La cour d’appel de Metz devait déterminer si les mensualités de remboursement fixées par le premier juge respectaient les critères légaux de détermination de la capacité contributive du débiteur surendetté.
Par arrêt du 11 septembre 2025, la cour d’appel de Metz confirme le jugement en toutes ses dispositions. Elle retient que la situation financière de l’appelant lui permet d’honorer les mensualités fixées à 632,89 euros, ce montant demeurant inférieur à la quotité saisissable.
Cette décision illustre la méthode de détermination de la capacité de remboursement du débiteur surendetté (I) et consacre la prééminence du critère légal de la quotité saisissable dans l’appréciation du plan (II).
I. La méthode de détermination de la capacité de remboursement du débiteur surendetté
La cour d’appel procède à une analyse actualisée des ressources du débiteur (A) avant d’évaluer ses charges selon les critères réglementaires (B).
A. L’actualisation des ressources à la date de la décision
La cour rappelle un principe fondamental du contentieux du surendettement : « Le juge doit prendre en considération la situation du débiteur à la date à laquelle il statue et déterminer la part des revenus qu’il peut affecter au paiement de ses dettes, en prenant en compte l’évolution prévisible des dits revenus. » Cette règle impose au magistrat de ne pas figer son appréciation aux données existant lors de la saisine de la commission ou du prononcé du jugement de première instance.
En l’espèce, la cour constate que la rémunération de l’appelant a augmenté depuis le jugement déféré.
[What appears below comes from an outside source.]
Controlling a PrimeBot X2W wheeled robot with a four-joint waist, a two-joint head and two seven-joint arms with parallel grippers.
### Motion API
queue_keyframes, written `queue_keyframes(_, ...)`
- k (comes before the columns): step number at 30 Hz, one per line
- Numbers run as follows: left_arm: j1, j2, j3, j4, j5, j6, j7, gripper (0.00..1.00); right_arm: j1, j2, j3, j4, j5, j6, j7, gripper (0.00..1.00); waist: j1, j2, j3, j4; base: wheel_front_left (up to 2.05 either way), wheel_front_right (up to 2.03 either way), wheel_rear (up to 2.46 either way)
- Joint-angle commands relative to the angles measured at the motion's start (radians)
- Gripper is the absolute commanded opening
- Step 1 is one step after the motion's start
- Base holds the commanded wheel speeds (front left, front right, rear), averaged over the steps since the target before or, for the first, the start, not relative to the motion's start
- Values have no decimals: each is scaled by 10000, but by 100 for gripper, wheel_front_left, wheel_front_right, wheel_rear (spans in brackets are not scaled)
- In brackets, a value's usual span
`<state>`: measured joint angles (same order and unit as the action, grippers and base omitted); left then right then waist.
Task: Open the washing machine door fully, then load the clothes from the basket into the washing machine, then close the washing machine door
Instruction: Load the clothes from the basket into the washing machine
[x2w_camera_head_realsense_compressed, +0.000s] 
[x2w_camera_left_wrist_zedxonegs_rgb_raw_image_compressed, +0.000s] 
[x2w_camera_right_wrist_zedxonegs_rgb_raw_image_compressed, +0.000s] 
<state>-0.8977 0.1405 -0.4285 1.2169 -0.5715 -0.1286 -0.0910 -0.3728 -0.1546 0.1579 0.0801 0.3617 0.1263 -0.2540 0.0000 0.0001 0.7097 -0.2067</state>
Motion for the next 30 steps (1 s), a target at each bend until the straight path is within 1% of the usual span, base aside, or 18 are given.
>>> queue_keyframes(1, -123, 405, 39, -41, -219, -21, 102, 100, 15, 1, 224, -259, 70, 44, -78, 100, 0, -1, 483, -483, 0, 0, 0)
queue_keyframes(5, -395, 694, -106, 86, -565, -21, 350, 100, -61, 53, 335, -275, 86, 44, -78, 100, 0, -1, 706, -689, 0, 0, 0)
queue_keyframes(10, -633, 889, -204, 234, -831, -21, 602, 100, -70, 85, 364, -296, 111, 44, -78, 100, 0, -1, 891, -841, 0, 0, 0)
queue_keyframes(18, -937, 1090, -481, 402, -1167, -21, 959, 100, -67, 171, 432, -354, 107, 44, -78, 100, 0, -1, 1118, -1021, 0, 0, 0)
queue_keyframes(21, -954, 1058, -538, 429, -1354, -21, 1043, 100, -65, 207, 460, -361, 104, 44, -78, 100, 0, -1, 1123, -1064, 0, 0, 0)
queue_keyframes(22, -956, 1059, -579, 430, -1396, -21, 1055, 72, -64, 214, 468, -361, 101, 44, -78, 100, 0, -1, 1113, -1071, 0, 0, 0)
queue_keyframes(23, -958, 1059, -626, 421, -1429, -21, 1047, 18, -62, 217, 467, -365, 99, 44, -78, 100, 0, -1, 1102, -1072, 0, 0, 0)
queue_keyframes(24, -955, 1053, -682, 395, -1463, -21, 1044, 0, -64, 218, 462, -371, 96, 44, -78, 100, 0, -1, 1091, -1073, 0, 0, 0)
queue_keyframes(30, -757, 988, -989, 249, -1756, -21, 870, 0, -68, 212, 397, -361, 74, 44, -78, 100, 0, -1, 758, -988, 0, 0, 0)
Elle relève qu’au cours de l’année 2024, celui-ci a perçu une rémunération nette imposable de 38 010,52 euros, soit un salaire mensuel net moyen de 3 167,54 euros. Elle observe également que cette progression se confirme sur les quatre premiers mois de 2025 avec une moyenne mensuelle nette de 3 395,40 euros.
La cour intègre par ailleurs aux ressources du débiteur la contribution de sa compagne aux charges courantes du logement. Elle précise que ce calcul s’effectue « au prorata des ressources respectives » et retient une somme de 473 euros. Les ressources mensuelles totales sont ainsi fixées à 3 640,54 euros. Cette méthode traduit une approche réaliste de la situation économique du ménage, sans pour autant confondre les patrimoines des concubins ni étendre la procédure à la compagne non concernée par le surendettement.
B. L’évaluation des charges selon les critères réglementaires
L’article R.731-3 du code de la consommation offre à la commission et au juge une alternative pour apprécier les dépenses courantes du ménage. La cour rappelle que ces charges peuvent être retenues « soit pour leur montant réel sur la base des éléments déclarés par le débiteur, soit en fonction du barème fixé par son règlement intérieur ».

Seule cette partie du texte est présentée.